- Work item
Every line that holds the word "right" needs to be copied from the data below.

- Collected data
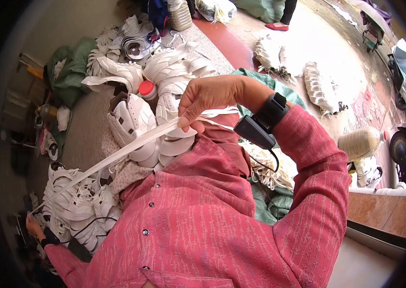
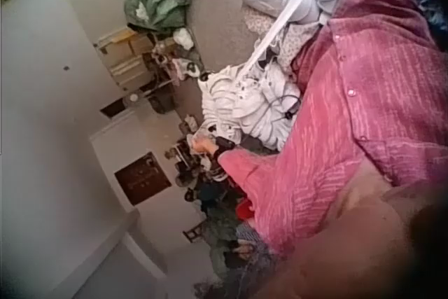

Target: The recorder is lacing a white sneaker while sitting in a shoe manufacturing area surrounded by many other shoe components.

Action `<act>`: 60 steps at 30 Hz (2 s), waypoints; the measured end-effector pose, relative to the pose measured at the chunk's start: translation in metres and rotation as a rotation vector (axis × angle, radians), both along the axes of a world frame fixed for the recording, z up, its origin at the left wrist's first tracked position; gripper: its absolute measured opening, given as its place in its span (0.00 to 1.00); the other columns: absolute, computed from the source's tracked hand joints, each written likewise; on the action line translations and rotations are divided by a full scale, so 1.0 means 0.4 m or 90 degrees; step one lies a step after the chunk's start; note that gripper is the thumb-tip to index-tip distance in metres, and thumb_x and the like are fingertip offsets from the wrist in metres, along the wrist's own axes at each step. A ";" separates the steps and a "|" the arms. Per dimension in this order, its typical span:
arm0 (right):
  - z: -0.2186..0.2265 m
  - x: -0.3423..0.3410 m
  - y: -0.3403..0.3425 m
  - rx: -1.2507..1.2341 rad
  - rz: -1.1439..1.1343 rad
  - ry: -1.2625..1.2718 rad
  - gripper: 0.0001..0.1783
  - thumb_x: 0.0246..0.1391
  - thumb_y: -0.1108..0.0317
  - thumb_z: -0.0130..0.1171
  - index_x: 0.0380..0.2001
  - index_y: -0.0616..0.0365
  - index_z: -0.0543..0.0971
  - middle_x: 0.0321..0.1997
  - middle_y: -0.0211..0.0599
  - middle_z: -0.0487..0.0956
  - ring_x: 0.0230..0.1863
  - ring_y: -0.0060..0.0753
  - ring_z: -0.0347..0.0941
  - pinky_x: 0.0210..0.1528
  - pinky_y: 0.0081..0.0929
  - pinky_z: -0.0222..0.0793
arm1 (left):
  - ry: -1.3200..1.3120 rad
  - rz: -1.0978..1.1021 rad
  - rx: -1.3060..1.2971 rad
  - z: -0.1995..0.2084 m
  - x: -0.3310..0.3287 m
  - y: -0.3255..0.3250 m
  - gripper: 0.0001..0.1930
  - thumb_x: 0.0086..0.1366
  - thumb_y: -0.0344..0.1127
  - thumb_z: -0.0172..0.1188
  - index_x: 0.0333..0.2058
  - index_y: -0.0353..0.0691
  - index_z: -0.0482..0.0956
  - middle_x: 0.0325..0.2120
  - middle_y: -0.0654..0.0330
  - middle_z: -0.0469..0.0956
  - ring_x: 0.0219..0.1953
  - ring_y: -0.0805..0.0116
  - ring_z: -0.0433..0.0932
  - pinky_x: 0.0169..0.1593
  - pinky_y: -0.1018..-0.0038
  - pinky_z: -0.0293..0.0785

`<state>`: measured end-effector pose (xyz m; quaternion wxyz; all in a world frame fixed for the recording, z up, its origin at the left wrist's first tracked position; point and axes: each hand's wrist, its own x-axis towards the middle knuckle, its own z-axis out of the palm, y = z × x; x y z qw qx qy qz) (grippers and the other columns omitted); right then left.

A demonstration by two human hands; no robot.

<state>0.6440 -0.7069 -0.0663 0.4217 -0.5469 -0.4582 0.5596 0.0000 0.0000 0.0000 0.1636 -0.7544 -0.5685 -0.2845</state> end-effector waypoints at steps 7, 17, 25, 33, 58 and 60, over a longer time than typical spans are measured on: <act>0.040 -0.051 0.043 0.046 -0.054 -0.038 0.11 0.54 0.63 0.63 0.33 0.61 0.84 0.20 0.27 0.80 0.25 0.15 0.71 0.29 0.16 0.63 | -0.183 -0.245 -0.206 -0.043 0.101 -0.128 0.11 0.60 0.32 0.58 0.39 0.32 0.81 0.29 0.57 0.80 0.29 0.71 0.77 0.28 0.76 0.72; 0.014 -0.151 0.148 0.006 -0.014 -0.024 0.13 0.54 0.62 0.64 0.31 0.63 0.83 0.22 0.29 0.81 0.25 0.15 0.72 0.30 0.16 0.64 | 0.064 -0.824 -0.706 -0.084 0.903 -0.938 0.40 0.43 0.33 0.73 0.57 0.33 0.68 0.55 0.52 0.72 0.60 0.62 0.66 0.63 0.68 0.60; 0.036 -0.161 0.139 0.059 0.003 -0.019 0.12 0.54 0.63 0.64 0.32 0.63 0.84 0.23 0.33 0.82 0.24 0.16 0.75 0.31 0.16 0.67 | -0.258 -0.903 -1.271 -0.125 1.109 -1.196 0.44 0.51 0.32 0.73 0.63 0.31 0.56 0.46 0.53 0.74 0.48 0.69 0.75 0.53 0.74 0.70; -0.005 -0.152 0.104 0.020 -0.017 -0.004 0.13 0.54 0.63 0.64 0.35 0.63 0.83 0.22 0.31 0.82 0.26 0.14 0.74 0.30 0.16 0.66 | -0.035 -0.730 -1.145 -0.080 1.085 -1.193 0.11 0.61 0.38 0.65 0.33 0.34 0.81 0.24 0.68 0.77 0.27 0.84 0.71 0.32 0.86 0.65; -0.045 -0.049 0.058 -0.040 -0.061 -0.006 0.12 0.53 0.62 0.66 0.32 0.62 0.84 0.23 0.28 0.82 0.27 0.14 0.72 0.32 0.15 0.66 | -0.577 -0.601 -0.897 -0.061 0.803 -0.777 0.09 0.64 0.35 0.61 0.28 0.37 0.75 0.13 0.74 0.60 0.11 0.87 0.49 0.15 0.85 0.41; -0.034 -0.050 0.059 -0.071 -0.061 -0.027 0.13 0.53 0.62 0.65 0.34 0.62 0.84 0.23 0.29 0.83 0.28 0.14 0.73 0.37 0.15 0.66 | -0.589 -0.598 -0.892 -0.059 0.785 -0.754 0.09 0.64 0.35 0.61 0.28 0.38 0.75 0.13 0.74 0.59 0.11 0.87 0.49 0.14 0.85 0.41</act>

- Answer for the task
arm0 (right):
`<state>`: measured end-effector pose (xyz m; quaternion wxyz; all in a world frame fixed for the recording, z up, its origin at the left wrist's first tracked position; point and axes: each hand's wrist, its own x-axis towards the middle knuckle, its own z-axis out of the palm, y = z × x; x y z qw qx qy qz) (grippers and the other columns omitted); right then left.

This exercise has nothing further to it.